Deux tiers des agriculteurs spécialisés dans le domaine des grandes cultures déclarent ne pas avoir le moral. Lors des Assises de l’agriculture et de l’alimentation, organisées les 15 et 16 octobre à Rennes (Ille-et-Vilaine), le politologue Jérôme Fourquet a présenté les résultats d’un sondage, mené par l’Ifop pour Ouest-France, sur l’état d’esprit des agriculteurs. Et si « celui-ci varie selon la production et la région », a-t-il indiqué, il ressort que les céréaliers se montrent inquiets pour leur avenir. La palme de l’optimisme revient à la viticulture, au maraîchage, à l’horticulture et à l’arboriculture, avec deux tiers des exploitants confiants. Le moral est aussi élevé dans les secteurs porcin et de la volaille.

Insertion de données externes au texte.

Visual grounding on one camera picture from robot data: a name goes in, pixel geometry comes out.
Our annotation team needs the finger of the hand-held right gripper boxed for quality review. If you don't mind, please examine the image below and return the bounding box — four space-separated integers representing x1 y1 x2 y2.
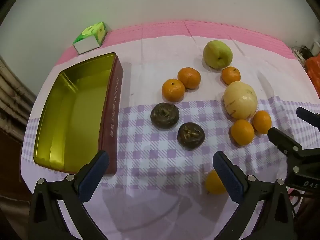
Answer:
267 127 320 175
296 107 320 133

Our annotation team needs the green tissue box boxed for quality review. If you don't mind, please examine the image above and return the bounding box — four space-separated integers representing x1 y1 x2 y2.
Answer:
72 22 108 55

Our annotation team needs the pink purple checked tablecloth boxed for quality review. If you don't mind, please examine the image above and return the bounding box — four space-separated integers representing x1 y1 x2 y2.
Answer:
20 19 320 240

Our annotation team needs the dark red tin box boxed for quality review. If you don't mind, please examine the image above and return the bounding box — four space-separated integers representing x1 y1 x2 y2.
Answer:
33 52 124 176

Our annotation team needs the beige patterned curtain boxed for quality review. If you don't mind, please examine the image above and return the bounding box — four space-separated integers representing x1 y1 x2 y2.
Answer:
0 55 37 140

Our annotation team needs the cream pepino melon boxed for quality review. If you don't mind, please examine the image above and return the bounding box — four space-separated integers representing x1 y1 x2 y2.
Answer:
223 81 258 120

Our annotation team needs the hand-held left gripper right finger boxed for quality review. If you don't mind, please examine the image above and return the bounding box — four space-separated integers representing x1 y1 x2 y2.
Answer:
212 151 297 240

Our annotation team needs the orange mandarin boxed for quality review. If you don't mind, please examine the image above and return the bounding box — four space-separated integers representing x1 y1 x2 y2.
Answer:
177 67 201 90
230 119 255 146
252 110 272 134
162 79 186 102
221 66 241 85
205 169 227 195

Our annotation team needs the green pear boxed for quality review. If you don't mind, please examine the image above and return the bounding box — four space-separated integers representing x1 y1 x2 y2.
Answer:
203 40 233 69

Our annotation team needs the orange plastic bag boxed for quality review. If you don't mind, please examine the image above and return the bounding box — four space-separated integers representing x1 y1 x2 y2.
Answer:
305 56 320 93

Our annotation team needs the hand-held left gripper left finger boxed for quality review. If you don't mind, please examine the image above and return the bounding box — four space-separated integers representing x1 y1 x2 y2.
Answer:
28 150 110 240

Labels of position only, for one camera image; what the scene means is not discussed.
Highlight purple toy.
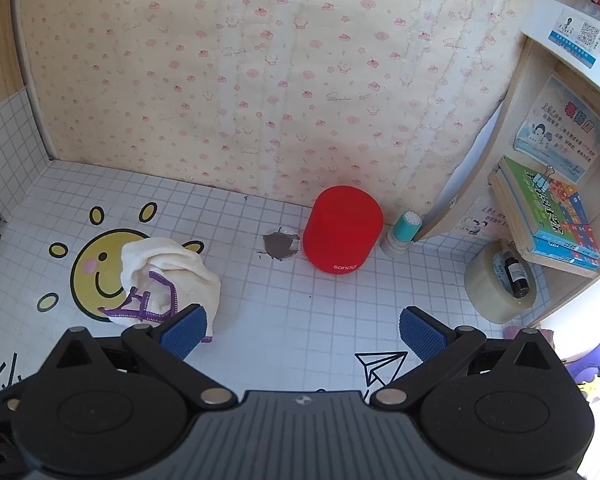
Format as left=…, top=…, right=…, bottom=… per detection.
left=562, top=342, right=600, bottom=403

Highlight paper notice card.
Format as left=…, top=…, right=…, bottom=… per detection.
left=514, top=75, right=600, bottom=183

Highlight stack of books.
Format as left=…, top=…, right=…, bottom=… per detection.
left=487, top=172, right=600, bottom=267

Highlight wooden shelf unit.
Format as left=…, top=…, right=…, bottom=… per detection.
left=420, top=0, right=600, bottom=331

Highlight pink cloth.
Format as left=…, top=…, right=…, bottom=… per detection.
left=503, top=325, right=555, bottom=347

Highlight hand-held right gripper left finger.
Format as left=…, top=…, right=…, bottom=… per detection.
left=39, top=304, right=234, bottom=408

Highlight red fabric speaker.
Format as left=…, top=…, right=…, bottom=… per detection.
left=302, top=186, right=385, bottom=277

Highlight green cover book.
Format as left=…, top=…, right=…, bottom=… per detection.
left=495, top=156, right=600, bottom=256

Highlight teal grey stamp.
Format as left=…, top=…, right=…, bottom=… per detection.
left=380, top=211, right=421, bottom=256

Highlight cartoon certificate paper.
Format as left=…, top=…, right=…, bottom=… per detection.
left=460, top=205, right=511, bottom=236

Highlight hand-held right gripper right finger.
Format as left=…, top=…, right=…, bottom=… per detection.
left=368, top=306, right=567, bottom=409

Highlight clear packing tape roll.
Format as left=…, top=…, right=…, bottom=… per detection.
left=463, top=240, right=538, bottom=324

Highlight blue white label sticker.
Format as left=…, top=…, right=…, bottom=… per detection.
left=547, top=7, right=600, bottom=68

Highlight white towel purple edging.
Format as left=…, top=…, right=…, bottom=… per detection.
left=102, top=237, right=222, bottom=344

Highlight small dark bottle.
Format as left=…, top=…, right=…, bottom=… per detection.
left=502, top=255, right=530, bottom=297

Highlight yellow sun sticker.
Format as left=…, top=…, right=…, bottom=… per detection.
left=36, top=202, right=206, bottom=323

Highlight white pipe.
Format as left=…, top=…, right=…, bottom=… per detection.
left=430, top=105, right=506, bottom=226

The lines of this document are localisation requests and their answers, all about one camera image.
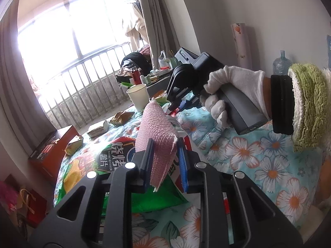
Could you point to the green desk basket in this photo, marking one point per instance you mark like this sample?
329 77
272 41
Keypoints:
172 62

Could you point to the orange cardboard box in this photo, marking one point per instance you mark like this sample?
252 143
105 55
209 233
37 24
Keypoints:
49 155

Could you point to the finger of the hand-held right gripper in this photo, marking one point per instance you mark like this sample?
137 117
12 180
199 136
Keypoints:
174 107
184 104

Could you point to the large clear water jug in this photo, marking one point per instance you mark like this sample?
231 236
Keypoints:
281 63

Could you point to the white plastic jug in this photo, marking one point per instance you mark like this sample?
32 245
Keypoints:
163 60

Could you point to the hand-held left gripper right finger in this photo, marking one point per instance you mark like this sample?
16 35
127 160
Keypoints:
183 170

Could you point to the metal window railing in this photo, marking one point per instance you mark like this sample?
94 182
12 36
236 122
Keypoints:
85 87

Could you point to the pink plastic bag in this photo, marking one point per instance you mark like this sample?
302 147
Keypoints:
7 196

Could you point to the white bottle with red cap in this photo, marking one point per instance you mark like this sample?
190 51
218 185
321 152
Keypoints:
173 171

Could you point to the white paper cup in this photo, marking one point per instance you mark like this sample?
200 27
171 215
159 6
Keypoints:
138 97

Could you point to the red thermos bottle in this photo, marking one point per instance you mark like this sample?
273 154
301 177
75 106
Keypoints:
135 76

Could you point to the person's right hand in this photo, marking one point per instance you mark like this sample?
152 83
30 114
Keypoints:
240 80

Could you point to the floral light blue blanket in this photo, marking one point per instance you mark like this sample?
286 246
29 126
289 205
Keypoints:
245 160

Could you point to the yellow green snack wrapper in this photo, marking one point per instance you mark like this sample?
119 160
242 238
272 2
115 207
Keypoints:
73 146

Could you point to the small open carton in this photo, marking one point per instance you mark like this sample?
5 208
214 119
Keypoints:
97 129

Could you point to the small green wrapper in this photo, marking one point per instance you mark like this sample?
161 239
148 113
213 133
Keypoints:
161 99

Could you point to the rolled printed paper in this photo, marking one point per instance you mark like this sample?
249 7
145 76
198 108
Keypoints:
241 46

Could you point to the green chip bag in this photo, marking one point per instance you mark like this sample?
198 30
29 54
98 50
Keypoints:
111 157

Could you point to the brown crumpled wrapper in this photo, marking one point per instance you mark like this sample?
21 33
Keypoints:
121 118

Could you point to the hanging beige coat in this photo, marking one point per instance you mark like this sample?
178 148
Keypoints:
134 23

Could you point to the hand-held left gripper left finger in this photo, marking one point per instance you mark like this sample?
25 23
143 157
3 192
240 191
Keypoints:
149 165

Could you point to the pink sponge cloth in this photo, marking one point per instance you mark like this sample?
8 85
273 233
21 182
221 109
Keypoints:
155 134

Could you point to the black backpack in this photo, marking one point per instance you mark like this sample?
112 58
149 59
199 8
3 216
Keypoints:
135 62

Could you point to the red shopping bag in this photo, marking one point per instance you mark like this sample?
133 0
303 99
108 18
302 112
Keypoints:
33 209

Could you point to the grey window curtain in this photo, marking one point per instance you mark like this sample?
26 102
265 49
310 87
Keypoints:
18 95
157 23

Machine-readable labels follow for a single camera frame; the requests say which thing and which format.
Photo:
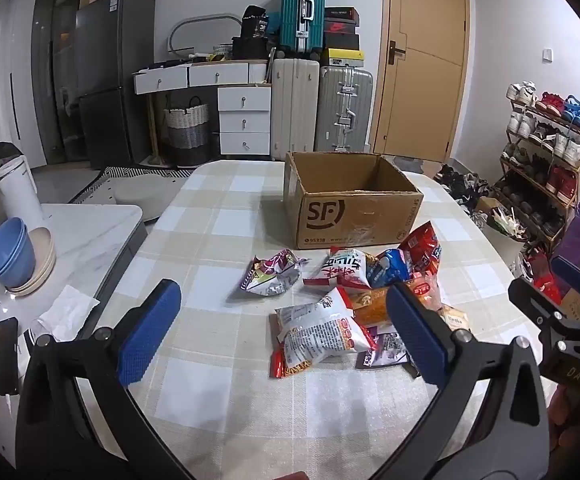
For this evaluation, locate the yellow and black box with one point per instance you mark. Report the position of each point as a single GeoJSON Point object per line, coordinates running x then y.
{"type": "Point", "coordinates": [342, 56]}

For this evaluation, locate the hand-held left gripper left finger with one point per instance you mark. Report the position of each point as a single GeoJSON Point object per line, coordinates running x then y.
{"type": "Point", "coordinates": [147, 331]}

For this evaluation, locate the wooden door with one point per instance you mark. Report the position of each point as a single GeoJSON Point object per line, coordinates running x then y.
{"type": "Point", "coordinates": [420, 60]}

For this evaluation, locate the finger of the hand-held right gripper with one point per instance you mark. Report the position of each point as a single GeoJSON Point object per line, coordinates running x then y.
{"type": "Point", "coordinates": [572, 274]}
{"type": "Point", "coordinates": [535, 302]}

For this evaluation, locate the silver suitcase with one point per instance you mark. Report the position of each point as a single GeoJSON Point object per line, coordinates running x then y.
{"type": "Point", "coordinates": [344, 110]}

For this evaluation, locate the woven laundry basket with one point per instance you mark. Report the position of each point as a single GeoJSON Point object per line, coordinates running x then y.
{"type": "Point", "coordinates": [187, 130]}

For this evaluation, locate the black and white patterned rug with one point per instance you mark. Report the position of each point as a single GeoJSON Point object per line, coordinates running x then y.
{"type": "Point", "coordinates": [94, 185]}

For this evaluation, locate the red and black shoebox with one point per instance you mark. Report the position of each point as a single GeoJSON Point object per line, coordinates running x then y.
{"type": "Point", "coordinates": [341, 26]}

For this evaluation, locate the pile of dark shoes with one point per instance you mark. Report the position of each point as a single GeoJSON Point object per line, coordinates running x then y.
{"type": "Point", "coordinates": [462, 185]}

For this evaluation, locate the white light switch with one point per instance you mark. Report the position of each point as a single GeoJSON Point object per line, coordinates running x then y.
{"type": "Point", "coordinates": [548, 55]}

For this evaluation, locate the white and red snack packet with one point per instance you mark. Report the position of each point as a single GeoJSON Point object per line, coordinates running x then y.
{"type": "Point", "coordinates": [340, 270]}

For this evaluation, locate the white fries-print snack packet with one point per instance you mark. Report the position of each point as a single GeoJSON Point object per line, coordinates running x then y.
{"type": "Point", "coordinates": [315, 335]}

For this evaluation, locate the blue snack packet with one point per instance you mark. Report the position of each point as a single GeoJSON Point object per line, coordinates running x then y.
{"type": "Point", "coordinates": [387, 267]}

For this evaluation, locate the small open cardboard box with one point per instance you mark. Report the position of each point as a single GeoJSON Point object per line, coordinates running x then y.
{"type": "Point", "coordinates": [487, 206]}

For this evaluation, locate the black bag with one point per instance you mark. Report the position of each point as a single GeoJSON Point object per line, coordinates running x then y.
{"type": "Point", "coordinates": [251, 32]}

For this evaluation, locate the brown cardboard box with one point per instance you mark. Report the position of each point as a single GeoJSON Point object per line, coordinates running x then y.
{"type": "Point", "coordinates": [350, 210]}

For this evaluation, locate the person's right hand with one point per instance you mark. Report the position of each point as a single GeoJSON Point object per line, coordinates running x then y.
{"type": "Point", "coordinates": [565, 430]}

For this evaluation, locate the black phone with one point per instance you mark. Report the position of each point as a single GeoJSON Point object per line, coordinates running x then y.
{"type": "Point", "coordinates": [6, 355]}

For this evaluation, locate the grey oval tube frame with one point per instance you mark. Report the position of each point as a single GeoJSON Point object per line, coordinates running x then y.
{"type": "Point", "coordinates": [204, 19]}

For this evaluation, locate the stack of blue bowls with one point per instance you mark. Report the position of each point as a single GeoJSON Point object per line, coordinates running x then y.
{"type": "Point", "coordinates": [9, 252]}

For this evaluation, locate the white tissue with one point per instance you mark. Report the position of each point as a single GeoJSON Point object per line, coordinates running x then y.
{"type": "Point", "coordinates": [67, 310]}

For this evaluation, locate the small beige snack packet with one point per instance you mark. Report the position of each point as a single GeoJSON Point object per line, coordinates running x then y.
{"type": "Point", "coordinates": [455, 318]}

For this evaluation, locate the red bag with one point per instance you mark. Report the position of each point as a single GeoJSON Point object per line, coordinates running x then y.
{"type": "Point", "coordinates": [542, 272]}

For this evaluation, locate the white marble side table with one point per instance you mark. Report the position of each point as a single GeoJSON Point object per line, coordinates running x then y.
{"type": "Point", "coordinates": [94, 240]}

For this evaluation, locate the orange snack packet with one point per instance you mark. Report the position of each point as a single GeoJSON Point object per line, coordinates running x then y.
{"type": "Point", "coordinates": [370, 306]}

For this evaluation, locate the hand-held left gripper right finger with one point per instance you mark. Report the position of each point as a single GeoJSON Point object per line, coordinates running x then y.
{"type": "Point", "coordinates": [415, 331]}

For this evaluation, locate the teal suitcase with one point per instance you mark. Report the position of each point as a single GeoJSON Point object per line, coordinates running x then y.
{"type": "Point", "coordinates": [302, 12]}

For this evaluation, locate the beige suitcase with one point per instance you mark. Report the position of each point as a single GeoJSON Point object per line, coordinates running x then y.
{"type": "Point", "coordinates": [295, 110]}

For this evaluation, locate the purple snack packet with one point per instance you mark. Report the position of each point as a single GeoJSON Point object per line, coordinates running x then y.
{"type": "Point", "coordinates": [270, 275]}

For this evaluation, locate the grey door mat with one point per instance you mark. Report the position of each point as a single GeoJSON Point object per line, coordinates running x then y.
{"type": "Point", "coordinates": [409, 165]}

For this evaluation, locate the small purple and white packet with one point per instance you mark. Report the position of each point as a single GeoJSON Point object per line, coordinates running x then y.
{"type": "Point", "coordinates": [387, 346]}

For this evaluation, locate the white drawer cabinet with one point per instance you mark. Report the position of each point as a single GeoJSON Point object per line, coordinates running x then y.
{"type": "Point", "coordinates": [245, 110]}

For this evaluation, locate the grey refrigerator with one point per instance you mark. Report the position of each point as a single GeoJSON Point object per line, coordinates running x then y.
{"type": "Point", "coordinates": [112, 80]}

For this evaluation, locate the dark glass cabinet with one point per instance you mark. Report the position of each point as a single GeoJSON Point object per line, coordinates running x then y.
{"type": "Point", "coordinates": [57, 60]}

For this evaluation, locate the shoe rack with shoes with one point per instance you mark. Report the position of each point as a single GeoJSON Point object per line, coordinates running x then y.
{"type": "Point", "coordinates": [555, 130]}

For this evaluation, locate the white kettle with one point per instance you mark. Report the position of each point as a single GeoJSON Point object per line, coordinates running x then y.
{"type": "Point", "coordinates": [17, 192]}

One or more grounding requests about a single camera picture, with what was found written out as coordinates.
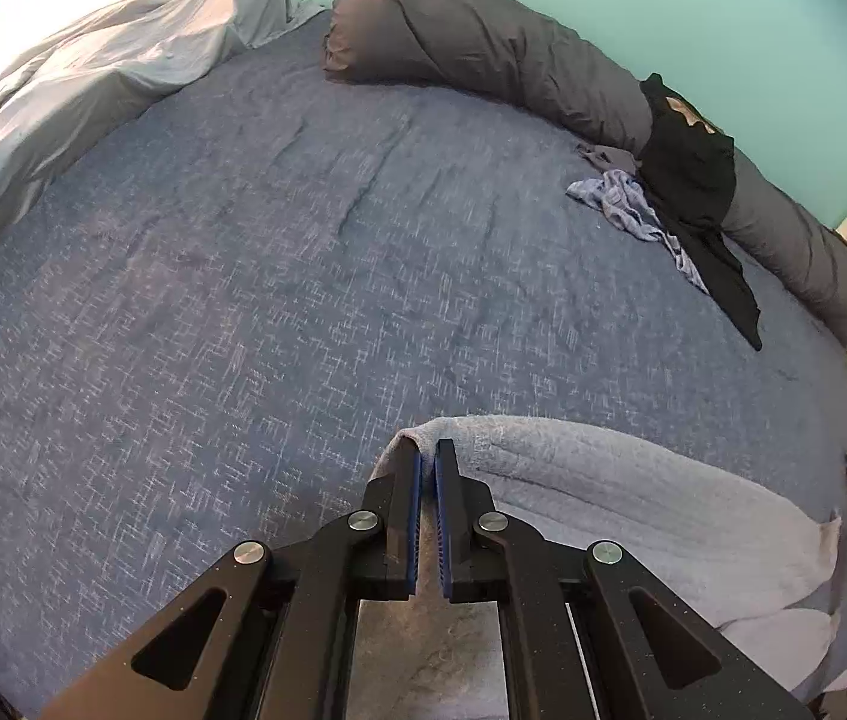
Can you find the light blue striped garment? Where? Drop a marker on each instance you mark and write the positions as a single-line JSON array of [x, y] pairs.
[[618, 202]]

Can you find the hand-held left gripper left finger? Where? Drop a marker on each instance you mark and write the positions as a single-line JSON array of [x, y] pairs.
[[414, 510]]

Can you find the dark grey rolled duvet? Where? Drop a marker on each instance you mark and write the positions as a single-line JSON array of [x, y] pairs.
[[483, 45]]

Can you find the light blue blanket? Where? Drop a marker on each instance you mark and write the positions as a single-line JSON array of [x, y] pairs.
[[93, 75]]

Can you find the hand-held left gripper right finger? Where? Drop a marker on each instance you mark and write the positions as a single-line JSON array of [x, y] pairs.
[[442, 532]]

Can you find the grey knit sweater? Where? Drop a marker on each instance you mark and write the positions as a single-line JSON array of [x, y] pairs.
[[618, 495]]

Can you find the black printed garment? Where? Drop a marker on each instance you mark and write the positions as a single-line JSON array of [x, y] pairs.
[[693, 187]]

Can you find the blue bed sheet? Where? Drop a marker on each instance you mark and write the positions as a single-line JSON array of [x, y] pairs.
[[206, 315]]

Le résultat est plus en demi-teinte en polyculture-élevage avec une moitié d’optimistes.

Parmi les appréhensions pointe, pour l’ensemble, l’impact du climat. Viennent ensuite la volatilité des cours et l’agribashing. La majorité estime qu’un rapport de force plus équilibré avec la grande distribution, ainsi que les industriels améliorerait leur avenir.